■ Try it:
Gather all lines from the material that contain "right".

■ Supplied material:
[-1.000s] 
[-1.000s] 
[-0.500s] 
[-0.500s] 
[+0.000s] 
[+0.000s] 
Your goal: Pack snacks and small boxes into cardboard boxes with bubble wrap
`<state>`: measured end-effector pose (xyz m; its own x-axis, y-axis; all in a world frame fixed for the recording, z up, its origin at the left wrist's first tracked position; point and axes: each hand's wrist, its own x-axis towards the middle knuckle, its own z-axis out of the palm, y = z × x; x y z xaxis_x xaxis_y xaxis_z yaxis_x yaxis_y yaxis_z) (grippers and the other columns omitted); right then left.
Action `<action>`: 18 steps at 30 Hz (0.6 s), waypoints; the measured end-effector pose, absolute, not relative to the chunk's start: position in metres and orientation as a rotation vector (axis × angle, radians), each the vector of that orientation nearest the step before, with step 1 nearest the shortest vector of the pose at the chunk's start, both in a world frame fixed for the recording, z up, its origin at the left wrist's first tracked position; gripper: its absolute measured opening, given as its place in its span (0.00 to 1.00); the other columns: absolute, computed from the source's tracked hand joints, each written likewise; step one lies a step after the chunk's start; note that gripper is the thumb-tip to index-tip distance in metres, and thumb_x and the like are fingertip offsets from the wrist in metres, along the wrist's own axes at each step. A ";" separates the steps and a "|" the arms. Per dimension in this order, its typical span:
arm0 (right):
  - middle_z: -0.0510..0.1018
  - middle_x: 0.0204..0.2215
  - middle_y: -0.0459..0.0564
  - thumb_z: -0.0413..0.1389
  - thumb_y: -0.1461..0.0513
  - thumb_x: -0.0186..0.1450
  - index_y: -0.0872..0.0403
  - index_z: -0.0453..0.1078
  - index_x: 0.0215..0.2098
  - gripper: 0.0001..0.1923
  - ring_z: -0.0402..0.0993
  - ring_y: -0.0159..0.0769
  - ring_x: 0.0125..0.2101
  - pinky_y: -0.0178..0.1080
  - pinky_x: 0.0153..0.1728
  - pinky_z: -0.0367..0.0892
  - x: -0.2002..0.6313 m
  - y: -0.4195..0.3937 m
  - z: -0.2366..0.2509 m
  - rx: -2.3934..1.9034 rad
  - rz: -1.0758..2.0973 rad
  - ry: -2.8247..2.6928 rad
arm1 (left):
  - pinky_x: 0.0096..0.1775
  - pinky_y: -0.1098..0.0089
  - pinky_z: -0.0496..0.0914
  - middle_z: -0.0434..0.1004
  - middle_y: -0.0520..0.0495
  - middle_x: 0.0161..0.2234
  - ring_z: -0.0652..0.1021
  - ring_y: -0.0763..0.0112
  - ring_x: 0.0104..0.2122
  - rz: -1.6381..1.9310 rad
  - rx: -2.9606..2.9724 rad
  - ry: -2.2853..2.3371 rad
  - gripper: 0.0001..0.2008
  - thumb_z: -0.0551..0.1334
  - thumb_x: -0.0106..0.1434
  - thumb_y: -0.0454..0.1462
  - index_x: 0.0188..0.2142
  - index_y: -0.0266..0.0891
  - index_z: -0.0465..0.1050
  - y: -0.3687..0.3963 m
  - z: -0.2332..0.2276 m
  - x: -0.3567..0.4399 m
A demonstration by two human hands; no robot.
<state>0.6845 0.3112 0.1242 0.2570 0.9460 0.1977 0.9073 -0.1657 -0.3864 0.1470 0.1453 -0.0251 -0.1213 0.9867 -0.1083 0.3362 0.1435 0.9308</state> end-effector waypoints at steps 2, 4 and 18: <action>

■ Response to this task:
`<state>`: measured end-effector pose (xyz m; its own x-axis, y-axis; all in a world frame fixed for the recording, z up, its origin at the left wrist's first tracked position; point and axes: each hand's wrist, its own x-axis towards the middle knuckle, its own z-axis out of the palm, y = z × x; x y z xaxis_x xaxis_y xaxis_z yaxis_x yaxis_y yaxis_z) (grippers and the other columns omitted); right then left.
arm0 (right):

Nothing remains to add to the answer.